When a bank says ‘No,’ where do I go?

Many small-to medium-sized businesses rely on financing to stay afloat, as these firms often don't have strong enough cash flow or an adequate amount of available capital to fund everything on their own dime. 

In some cases, owners of theses businesses turn to traditional financial institutions such as banks for loans, but this option isn't always available. For the same reasons that small businesses are unable to cover operating costs or purchase inventory without help – i.e. limited available capital, lagging cash flow – banks tend to turn companies of this size down for financing. A poor credit score could also play a role in that decision. 

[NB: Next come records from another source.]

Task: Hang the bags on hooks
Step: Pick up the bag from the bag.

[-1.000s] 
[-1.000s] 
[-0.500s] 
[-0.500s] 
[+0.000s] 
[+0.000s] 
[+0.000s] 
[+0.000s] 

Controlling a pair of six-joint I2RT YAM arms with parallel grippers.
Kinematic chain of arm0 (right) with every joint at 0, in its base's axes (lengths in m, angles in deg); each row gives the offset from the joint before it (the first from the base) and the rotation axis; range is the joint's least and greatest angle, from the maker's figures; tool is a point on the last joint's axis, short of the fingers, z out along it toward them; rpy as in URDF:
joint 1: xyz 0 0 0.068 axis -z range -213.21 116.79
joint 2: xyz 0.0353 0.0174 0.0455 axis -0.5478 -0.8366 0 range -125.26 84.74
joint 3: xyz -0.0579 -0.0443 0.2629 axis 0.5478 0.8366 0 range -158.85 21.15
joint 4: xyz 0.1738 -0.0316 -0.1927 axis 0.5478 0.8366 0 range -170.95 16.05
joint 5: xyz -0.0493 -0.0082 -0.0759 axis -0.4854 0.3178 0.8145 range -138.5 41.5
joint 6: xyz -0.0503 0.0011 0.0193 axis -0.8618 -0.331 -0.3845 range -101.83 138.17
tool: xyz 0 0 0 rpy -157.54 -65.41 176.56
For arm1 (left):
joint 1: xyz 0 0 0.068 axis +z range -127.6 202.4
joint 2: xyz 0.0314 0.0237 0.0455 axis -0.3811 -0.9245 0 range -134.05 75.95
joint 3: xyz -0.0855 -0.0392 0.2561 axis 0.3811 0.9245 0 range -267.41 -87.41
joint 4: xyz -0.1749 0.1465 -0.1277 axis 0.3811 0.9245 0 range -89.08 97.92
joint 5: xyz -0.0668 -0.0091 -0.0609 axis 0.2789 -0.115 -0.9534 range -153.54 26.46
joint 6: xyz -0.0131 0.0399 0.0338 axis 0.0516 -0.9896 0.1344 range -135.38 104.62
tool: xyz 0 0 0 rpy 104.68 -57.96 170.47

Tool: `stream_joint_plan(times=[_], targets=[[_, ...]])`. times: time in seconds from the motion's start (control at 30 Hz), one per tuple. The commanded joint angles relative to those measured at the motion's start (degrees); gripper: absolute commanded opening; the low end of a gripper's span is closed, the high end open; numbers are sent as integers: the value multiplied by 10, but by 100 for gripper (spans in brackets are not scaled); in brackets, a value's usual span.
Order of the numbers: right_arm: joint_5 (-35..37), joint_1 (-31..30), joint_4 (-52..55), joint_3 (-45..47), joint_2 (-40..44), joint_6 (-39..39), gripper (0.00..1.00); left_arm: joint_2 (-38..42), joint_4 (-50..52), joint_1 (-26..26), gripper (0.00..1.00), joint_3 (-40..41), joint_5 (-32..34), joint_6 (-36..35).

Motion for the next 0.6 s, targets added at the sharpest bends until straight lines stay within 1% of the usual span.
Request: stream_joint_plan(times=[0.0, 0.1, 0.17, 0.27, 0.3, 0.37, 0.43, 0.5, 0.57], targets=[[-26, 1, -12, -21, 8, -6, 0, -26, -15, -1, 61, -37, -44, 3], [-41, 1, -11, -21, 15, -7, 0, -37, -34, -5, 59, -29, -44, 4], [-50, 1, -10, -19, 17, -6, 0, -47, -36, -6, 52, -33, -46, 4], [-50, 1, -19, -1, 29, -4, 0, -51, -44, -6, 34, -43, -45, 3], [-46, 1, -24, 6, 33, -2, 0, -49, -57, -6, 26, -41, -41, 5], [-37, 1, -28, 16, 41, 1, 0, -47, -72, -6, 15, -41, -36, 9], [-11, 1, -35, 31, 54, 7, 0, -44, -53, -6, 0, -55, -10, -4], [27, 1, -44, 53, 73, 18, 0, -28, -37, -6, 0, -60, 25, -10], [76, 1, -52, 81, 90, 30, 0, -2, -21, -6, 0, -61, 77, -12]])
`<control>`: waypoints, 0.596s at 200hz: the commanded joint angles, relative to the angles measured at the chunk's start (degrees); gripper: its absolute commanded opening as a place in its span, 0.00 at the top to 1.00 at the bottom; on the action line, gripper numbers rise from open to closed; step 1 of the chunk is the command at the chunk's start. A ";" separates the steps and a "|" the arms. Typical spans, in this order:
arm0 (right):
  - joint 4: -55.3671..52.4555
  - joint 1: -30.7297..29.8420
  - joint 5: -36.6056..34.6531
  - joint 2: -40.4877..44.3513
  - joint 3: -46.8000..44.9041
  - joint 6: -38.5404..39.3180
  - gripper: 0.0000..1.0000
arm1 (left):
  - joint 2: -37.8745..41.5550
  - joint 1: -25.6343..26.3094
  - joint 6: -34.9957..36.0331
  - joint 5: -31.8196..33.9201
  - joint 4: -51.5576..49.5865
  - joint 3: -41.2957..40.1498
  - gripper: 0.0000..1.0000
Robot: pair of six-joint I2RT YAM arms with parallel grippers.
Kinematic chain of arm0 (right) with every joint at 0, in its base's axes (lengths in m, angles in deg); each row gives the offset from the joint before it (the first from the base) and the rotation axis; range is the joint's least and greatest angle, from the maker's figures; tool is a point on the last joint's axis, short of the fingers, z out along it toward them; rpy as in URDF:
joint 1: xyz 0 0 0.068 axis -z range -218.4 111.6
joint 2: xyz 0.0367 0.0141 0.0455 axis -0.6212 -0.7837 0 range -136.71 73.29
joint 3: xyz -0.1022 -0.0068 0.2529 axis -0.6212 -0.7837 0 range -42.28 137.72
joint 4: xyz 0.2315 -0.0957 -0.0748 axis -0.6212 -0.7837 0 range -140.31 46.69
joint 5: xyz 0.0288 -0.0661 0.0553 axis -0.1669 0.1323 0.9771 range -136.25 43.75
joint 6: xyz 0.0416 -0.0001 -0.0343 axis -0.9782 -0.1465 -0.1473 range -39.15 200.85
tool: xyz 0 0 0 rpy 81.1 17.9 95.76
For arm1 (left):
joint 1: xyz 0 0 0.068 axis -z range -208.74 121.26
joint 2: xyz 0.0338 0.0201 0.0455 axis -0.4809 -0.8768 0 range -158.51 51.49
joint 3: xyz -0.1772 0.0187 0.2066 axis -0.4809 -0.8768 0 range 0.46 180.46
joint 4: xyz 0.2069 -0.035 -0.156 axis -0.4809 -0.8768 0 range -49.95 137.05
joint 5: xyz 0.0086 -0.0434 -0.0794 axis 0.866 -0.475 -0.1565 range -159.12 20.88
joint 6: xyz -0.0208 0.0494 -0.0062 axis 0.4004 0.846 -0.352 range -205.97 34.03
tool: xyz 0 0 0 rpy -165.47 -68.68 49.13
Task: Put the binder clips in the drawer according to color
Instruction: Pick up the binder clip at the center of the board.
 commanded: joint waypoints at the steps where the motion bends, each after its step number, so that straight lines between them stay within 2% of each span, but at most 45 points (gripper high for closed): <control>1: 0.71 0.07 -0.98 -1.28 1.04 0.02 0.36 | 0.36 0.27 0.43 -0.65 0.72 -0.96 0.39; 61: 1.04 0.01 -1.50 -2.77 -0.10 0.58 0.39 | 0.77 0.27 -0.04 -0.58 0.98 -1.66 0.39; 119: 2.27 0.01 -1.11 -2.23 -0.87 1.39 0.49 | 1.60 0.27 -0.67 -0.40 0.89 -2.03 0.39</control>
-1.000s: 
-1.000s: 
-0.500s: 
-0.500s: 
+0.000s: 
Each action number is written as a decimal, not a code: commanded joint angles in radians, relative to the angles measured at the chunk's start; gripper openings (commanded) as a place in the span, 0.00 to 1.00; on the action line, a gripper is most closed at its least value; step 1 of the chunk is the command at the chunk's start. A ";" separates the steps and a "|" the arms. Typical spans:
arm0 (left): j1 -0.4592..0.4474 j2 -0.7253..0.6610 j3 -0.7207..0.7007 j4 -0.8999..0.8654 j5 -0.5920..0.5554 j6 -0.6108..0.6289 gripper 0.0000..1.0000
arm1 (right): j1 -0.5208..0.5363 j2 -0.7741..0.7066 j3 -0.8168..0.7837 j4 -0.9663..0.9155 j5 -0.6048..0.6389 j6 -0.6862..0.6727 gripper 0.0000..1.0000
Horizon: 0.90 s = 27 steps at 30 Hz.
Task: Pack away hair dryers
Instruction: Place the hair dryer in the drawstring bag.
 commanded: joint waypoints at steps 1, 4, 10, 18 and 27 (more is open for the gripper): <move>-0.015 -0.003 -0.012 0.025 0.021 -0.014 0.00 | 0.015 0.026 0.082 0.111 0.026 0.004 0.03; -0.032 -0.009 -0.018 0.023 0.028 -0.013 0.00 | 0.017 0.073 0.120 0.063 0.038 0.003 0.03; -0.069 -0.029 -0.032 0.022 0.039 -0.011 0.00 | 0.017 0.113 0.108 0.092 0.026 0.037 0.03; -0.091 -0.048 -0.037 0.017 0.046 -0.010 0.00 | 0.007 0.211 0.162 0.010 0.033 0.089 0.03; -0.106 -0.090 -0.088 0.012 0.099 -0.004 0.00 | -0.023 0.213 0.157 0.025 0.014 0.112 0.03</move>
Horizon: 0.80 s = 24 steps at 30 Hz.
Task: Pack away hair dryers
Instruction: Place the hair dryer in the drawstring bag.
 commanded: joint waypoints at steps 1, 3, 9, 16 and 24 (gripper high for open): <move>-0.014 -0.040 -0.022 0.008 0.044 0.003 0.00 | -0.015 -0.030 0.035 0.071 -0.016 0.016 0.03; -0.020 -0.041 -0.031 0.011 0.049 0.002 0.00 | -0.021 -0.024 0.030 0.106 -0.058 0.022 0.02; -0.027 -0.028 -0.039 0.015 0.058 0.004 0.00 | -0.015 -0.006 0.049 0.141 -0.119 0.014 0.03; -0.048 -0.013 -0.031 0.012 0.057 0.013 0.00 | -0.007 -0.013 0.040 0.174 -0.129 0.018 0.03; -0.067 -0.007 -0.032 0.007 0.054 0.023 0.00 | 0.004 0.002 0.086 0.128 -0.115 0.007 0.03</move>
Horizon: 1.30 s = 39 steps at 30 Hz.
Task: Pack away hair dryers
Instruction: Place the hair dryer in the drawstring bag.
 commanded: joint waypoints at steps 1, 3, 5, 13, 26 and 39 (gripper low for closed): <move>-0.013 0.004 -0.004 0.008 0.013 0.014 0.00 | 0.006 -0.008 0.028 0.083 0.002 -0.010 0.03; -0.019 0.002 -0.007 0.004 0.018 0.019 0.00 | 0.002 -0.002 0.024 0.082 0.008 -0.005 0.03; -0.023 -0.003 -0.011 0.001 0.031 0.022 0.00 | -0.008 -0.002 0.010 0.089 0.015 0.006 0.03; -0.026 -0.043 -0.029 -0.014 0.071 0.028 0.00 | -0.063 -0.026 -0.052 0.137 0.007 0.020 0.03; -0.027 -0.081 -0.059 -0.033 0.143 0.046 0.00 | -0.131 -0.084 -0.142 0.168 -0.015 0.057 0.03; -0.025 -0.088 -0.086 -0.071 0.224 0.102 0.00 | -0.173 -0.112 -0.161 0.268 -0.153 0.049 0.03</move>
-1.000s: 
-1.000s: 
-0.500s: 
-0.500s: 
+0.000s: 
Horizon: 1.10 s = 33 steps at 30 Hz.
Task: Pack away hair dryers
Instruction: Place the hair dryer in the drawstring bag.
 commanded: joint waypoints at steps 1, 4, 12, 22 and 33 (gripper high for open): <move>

Without the ability to obtain some sort of financing, small- to medium-sized businesses could struggle to keep their doors open. However, banks aren't the only available option, which is why small business owners shouldn't be discouraged if one of these financial institutions declines their loan application. In fact, there are two very beneficial alternative financing methods available to companies that have been told "No" by a bank – inventory financing and purchase order financing

Option No. 1 – Inventory financing: Retailers and wholesalers that run into the need for additional product can rely on inventory financing. This form of asset-based lending enables a firm to use current inventory as collateral to obtain a revolving line of credit, which, in turn, can be utilized to purchase product so shelves and warehouses remain full.

Small- and medium-sized retailers and wholesalers can also rely on this type of financing to help get through seasonal lulls. During times of the year where cash flow is lagging due to low sales levels, it can be difficult to remain open, but the revolving line of credit obtained through inventory financing can be used to cover operating costs when sales traffic is slow. 

Option No. 2 – Purchase order financing: Small- and medium-sized manufacturers and wholesalers rely on the ability to fill orders to make money. Big orders from larger retailers provide great opportunities for growth for these companies, but without financing it can be difficult to fill them. That said, purchase order financing can be utilized, as it enables a business to receive up to 100 percent of the funds needed to fill an order. 

One of the major benefits of this type of lending agreement is that it allows owners of manufacturers or wholesalers to avoid selling equity to come up with the funds to fill an order. It also allows them to take advantage of game-changing orders without tying up too much available capital.